• **TASK ITEM**: For the word "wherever", tally the lines of the data that contain it and give the tally alone.

• **Data items**:
_____

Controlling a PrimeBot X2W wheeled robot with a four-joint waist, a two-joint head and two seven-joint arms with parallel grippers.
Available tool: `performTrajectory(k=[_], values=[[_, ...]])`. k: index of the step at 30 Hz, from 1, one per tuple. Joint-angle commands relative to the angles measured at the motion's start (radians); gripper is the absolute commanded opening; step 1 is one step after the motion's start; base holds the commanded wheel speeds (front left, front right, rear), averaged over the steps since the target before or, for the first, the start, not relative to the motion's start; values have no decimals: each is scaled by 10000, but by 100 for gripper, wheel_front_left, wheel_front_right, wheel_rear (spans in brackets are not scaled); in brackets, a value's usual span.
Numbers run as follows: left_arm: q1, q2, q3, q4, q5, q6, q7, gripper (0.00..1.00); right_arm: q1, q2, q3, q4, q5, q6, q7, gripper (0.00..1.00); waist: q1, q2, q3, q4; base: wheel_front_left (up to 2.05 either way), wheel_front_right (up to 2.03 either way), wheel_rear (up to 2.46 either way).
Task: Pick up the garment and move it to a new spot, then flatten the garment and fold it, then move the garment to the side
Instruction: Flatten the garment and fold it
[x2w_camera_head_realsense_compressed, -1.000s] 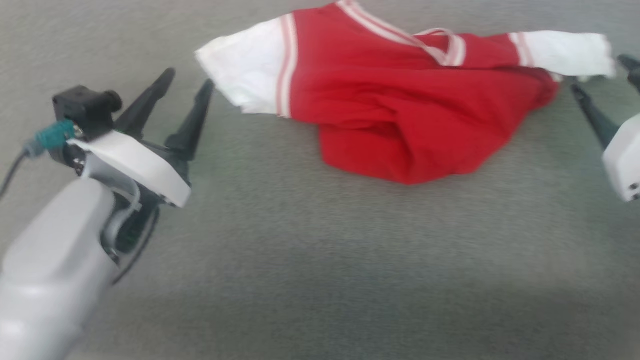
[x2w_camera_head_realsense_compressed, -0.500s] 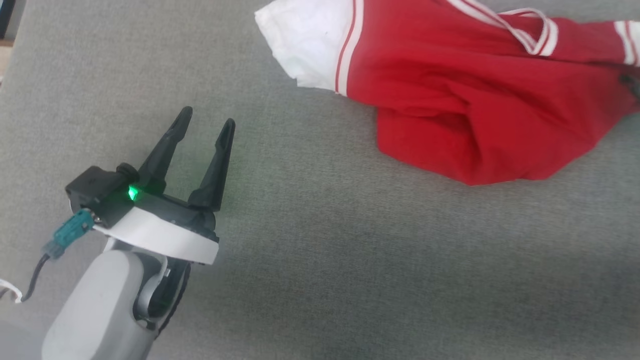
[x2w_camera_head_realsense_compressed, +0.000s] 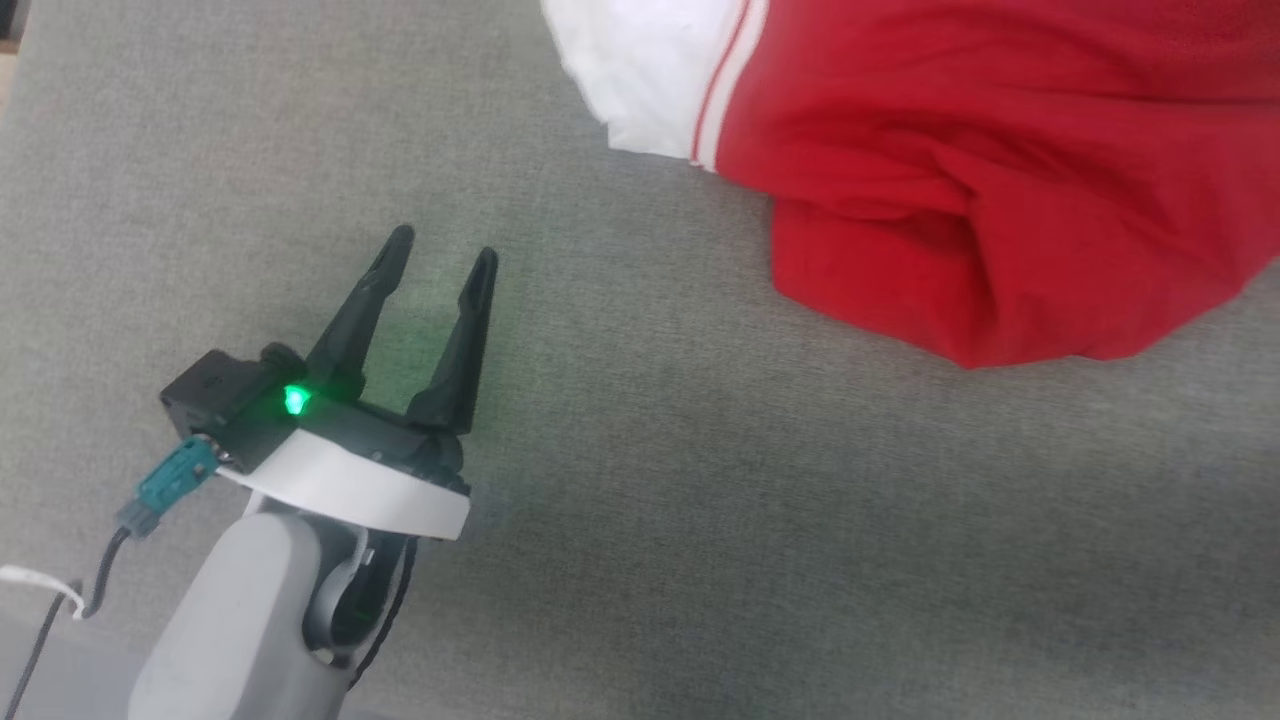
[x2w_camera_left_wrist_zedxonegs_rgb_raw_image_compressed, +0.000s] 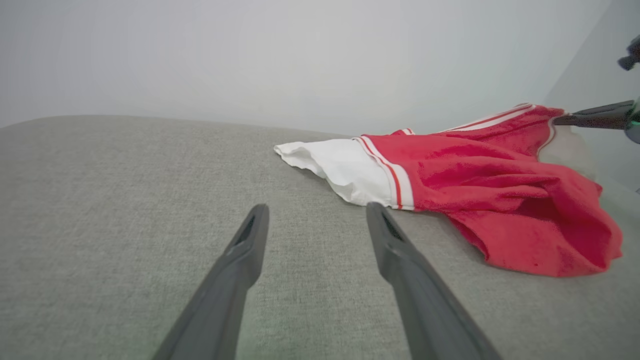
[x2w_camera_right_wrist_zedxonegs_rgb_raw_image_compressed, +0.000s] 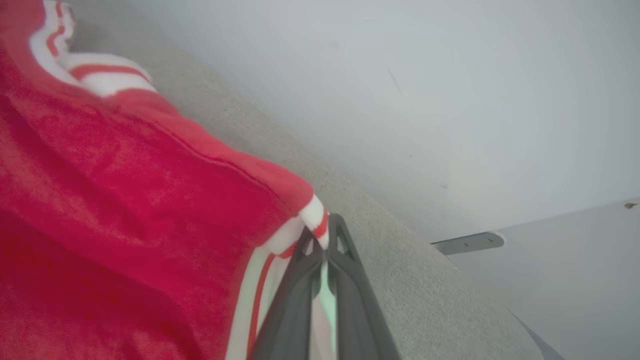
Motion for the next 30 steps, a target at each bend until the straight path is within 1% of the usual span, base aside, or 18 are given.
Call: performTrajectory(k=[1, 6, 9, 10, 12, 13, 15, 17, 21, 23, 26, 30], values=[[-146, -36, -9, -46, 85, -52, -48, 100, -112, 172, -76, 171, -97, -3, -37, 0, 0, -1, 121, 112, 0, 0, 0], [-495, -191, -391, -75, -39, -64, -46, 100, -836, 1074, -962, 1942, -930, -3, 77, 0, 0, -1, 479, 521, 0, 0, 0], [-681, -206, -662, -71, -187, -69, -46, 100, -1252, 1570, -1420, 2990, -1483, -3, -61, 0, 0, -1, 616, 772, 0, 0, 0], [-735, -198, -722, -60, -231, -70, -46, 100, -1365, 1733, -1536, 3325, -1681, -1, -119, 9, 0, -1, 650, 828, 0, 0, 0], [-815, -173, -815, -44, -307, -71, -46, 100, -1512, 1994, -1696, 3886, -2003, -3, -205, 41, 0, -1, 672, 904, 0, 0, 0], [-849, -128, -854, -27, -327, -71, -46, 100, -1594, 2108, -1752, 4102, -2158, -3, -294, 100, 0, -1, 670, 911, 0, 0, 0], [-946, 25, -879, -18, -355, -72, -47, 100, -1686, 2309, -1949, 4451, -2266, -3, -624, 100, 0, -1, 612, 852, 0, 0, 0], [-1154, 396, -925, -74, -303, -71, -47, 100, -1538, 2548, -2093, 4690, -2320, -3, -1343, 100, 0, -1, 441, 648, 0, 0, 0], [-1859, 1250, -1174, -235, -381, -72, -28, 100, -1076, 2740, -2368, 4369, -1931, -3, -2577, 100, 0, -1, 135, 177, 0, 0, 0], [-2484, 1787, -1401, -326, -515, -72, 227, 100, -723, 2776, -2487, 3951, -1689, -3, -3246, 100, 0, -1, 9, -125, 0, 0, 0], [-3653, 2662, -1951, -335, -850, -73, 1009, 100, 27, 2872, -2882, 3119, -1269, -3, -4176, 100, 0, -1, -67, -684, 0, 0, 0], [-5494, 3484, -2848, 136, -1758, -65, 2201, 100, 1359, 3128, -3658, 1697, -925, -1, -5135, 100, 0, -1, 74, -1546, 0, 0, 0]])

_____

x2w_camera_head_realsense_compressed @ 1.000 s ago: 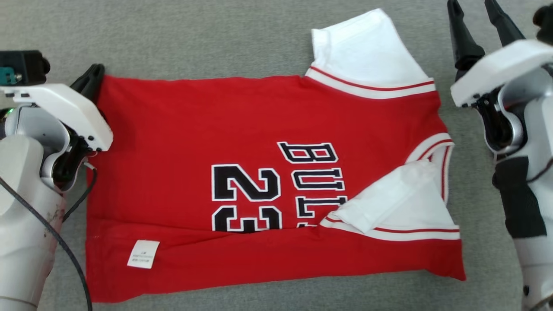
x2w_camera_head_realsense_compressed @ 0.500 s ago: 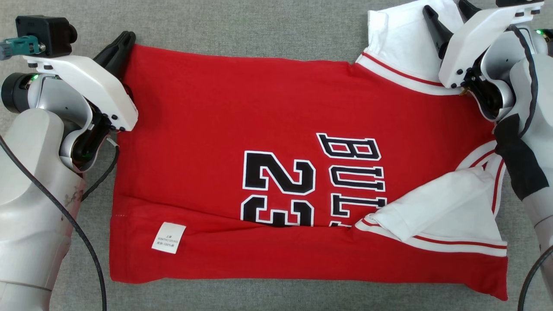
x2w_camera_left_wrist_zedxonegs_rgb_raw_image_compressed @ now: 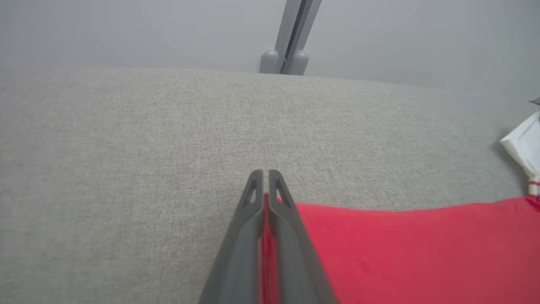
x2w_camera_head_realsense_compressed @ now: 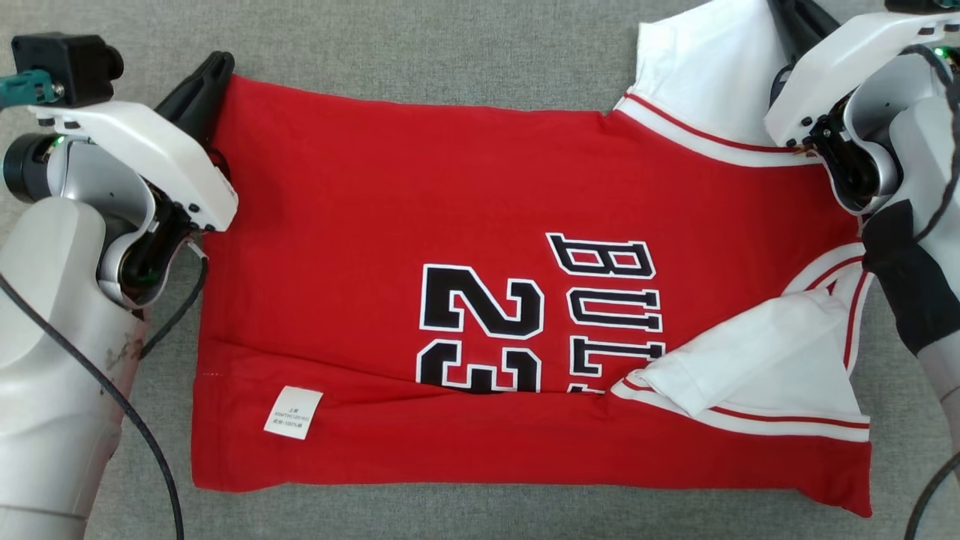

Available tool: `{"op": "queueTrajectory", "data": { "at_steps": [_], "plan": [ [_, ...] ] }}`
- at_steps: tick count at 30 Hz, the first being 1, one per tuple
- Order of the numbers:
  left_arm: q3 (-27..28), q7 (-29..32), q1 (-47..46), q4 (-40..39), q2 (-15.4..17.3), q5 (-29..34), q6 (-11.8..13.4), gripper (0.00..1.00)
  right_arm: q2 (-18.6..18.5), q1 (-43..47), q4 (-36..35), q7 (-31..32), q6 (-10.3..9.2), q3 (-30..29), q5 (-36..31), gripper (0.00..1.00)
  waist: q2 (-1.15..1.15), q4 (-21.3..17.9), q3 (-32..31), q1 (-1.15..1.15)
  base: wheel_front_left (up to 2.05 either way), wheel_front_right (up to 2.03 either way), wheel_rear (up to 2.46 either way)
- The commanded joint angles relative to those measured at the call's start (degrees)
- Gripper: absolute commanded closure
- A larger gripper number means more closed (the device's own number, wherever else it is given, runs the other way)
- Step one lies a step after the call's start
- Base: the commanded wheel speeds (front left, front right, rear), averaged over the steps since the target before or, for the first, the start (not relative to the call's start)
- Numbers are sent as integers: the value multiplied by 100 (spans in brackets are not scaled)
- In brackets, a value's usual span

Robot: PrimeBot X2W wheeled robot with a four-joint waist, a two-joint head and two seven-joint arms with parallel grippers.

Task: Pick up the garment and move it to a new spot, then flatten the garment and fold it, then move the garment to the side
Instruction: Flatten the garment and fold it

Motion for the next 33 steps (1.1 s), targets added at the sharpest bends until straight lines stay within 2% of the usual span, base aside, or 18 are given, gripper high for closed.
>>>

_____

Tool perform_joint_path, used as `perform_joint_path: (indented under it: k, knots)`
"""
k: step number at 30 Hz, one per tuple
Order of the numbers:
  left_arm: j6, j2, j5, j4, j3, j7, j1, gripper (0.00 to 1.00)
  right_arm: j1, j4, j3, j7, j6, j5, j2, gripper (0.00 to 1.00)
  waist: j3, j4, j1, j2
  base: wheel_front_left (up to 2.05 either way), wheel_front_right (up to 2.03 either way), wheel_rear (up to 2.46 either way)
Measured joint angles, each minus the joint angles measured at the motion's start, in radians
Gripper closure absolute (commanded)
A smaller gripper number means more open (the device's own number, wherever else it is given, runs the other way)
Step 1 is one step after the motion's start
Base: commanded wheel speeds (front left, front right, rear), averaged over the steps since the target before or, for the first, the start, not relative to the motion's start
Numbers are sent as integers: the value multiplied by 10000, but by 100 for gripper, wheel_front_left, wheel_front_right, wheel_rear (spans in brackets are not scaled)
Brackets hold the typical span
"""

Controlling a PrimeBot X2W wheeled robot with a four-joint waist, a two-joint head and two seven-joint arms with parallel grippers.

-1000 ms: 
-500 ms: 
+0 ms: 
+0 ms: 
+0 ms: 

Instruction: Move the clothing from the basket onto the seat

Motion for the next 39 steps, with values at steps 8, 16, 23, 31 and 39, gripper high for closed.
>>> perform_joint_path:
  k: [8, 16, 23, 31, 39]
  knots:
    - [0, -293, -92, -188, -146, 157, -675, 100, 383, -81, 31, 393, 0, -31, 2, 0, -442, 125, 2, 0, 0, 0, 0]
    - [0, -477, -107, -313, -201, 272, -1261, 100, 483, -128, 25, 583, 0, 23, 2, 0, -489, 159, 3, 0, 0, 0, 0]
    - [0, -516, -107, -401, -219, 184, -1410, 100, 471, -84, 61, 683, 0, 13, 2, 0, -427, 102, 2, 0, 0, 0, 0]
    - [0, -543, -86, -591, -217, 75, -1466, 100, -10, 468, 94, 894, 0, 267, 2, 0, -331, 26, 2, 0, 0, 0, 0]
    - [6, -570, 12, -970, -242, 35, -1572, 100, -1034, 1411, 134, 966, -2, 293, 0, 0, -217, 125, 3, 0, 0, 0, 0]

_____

• **THE ANSWER**: 2